Como funciona a armadilha
O truque é simples. Os golpistas copiam logotipos, cores e até informações parecidas com as oficiais. Os boletos chegam por e-mail, WhatsApp e até pelo correio. O detalhe assustador é que, ao pagar, o dinheiro não vai para a instituição verdadeira, mas sim direto para a conta dos criminosos.
O detalhe faz a diferença
A dica de ouro é prestar atenção em pequenos sinais. Um CNPJ diferente, erros discretos no nome da empresa ou links estranhos já são pistas de que algo não está certo. Outro detalhe curioso é que o Sebrae oferece muitos serviços gratuitos, então qualquer cobrança fora do comum deve levantar suspeita imediata.
Curiosidade extra
O golpe do boleto não é novidade. Ele surgiu ainda nos anos 1990, quando os pagamentos começaram a se popularizar no Brasil. De lá para cá, a criatividade dos criminosos só aumentou.

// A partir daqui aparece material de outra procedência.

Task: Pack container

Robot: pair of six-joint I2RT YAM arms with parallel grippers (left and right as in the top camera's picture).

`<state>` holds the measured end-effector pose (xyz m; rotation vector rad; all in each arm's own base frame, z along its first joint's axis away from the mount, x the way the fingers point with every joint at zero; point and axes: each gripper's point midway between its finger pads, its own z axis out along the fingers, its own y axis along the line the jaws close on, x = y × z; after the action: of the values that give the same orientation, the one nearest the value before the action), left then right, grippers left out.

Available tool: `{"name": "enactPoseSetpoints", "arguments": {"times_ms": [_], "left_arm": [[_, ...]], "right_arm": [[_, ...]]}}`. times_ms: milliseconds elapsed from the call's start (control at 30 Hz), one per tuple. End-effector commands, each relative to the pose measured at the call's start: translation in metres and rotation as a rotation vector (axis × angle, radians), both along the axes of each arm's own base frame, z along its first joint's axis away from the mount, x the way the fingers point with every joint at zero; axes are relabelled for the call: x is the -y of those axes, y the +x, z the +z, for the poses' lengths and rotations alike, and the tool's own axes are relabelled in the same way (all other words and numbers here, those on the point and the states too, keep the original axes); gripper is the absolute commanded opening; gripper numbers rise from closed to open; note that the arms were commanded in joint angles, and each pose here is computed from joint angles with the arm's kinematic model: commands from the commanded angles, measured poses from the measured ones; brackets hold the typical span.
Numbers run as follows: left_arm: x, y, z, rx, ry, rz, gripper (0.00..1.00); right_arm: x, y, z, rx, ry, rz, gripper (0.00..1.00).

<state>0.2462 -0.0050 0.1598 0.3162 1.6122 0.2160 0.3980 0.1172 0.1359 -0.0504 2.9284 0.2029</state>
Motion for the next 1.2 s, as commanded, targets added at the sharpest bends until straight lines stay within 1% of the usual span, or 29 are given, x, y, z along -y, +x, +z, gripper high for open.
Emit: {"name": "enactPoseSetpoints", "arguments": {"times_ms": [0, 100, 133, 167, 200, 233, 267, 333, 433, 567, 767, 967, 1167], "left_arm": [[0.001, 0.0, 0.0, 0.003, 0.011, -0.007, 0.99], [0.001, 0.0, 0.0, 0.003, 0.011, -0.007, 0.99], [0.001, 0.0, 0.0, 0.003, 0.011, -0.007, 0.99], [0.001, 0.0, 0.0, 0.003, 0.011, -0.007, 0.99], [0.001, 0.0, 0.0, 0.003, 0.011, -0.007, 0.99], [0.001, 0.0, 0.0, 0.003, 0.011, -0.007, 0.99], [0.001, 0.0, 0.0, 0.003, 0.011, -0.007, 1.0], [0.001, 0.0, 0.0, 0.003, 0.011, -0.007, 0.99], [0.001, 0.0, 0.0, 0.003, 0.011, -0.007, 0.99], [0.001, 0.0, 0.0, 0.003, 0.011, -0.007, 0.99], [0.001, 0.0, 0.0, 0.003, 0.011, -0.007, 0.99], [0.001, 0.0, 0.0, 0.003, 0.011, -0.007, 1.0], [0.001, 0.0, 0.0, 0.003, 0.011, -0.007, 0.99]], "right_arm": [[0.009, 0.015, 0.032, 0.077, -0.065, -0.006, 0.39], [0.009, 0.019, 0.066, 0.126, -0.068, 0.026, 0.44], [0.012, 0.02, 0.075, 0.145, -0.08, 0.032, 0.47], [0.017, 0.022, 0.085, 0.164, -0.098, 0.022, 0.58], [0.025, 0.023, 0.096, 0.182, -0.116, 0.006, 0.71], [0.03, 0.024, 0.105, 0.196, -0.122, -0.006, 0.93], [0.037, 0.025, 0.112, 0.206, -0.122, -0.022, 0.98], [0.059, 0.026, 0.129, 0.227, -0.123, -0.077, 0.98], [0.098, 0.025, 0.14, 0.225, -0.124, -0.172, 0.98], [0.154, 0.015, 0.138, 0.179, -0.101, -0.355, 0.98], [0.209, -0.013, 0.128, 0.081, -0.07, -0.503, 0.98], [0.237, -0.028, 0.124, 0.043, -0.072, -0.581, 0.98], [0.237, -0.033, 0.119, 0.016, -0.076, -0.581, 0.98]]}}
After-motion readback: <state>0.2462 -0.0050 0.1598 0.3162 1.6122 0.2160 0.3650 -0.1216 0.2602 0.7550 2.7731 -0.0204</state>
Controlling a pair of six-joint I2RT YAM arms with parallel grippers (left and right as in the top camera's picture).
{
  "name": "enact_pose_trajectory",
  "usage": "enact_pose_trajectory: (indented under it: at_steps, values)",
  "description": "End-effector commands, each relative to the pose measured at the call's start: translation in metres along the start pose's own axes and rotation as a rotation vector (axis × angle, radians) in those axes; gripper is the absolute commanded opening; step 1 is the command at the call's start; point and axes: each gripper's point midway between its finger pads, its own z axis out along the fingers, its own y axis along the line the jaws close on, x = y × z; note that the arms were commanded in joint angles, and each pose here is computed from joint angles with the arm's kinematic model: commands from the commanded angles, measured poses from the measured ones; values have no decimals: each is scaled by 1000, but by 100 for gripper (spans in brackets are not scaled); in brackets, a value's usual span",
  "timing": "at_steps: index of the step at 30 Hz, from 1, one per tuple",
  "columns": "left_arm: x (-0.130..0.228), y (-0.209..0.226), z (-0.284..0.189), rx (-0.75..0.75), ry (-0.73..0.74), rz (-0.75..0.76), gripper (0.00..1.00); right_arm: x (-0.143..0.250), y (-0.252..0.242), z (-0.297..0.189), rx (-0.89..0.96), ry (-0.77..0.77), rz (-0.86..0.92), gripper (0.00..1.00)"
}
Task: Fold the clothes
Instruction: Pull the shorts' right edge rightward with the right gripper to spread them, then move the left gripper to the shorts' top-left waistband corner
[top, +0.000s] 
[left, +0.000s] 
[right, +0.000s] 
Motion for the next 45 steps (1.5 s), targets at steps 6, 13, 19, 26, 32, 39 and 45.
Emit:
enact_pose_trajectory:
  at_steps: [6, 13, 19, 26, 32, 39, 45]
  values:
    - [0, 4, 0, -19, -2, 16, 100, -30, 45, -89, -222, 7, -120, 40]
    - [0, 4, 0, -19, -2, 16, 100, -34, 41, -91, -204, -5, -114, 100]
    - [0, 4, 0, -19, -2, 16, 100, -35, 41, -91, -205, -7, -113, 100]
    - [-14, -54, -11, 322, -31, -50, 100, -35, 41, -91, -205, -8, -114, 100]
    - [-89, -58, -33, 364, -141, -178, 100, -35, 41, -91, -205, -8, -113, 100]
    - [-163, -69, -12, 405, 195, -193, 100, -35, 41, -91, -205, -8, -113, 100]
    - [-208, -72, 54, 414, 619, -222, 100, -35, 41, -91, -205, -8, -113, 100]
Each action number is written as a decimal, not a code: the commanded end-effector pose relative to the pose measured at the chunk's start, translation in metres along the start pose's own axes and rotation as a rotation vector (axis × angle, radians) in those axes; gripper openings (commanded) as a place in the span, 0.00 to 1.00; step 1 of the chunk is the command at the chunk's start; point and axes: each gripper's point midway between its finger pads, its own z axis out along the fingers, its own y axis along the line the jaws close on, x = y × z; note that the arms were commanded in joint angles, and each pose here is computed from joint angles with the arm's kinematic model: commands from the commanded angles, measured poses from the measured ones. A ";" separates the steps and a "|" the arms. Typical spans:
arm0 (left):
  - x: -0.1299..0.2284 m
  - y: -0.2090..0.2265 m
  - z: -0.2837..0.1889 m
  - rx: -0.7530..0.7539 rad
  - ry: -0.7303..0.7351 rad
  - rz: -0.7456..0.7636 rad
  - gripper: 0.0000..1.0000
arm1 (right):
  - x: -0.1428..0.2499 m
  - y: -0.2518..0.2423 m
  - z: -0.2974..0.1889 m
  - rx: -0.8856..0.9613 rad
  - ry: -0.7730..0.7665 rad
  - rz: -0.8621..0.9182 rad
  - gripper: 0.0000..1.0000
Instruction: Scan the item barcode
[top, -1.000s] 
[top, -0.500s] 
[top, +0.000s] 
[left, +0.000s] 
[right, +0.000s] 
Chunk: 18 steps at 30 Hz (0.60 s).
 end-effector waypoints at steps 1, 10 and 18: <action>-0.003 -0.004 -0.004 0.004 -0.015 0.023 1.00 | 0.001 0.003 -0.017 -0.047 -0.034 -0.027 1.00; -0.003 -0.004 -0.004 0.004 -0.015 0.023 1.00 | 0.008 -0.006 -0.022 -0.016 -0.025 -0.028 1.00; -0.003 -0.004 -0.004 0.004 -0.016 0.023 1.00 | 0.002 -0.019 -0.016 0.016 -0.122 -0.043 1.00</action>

O boleto é tão parte da cultura brasileira que até ganhou o apelido de “boleto bancário”, um documento que muitos dizem ser mais temido que vilão de novela.
Como não cair nessa
Sempre pegue boletos apenas em sites oficiais, desconfie de mensagens enviadas por aplicativos de conversa e nunca clique em links estranhos. Se a cobrança parecer suspeita, fale diretamente com a instituição. No caso do Sebrae, há até uma ouvidoria exclusiva para denúncias.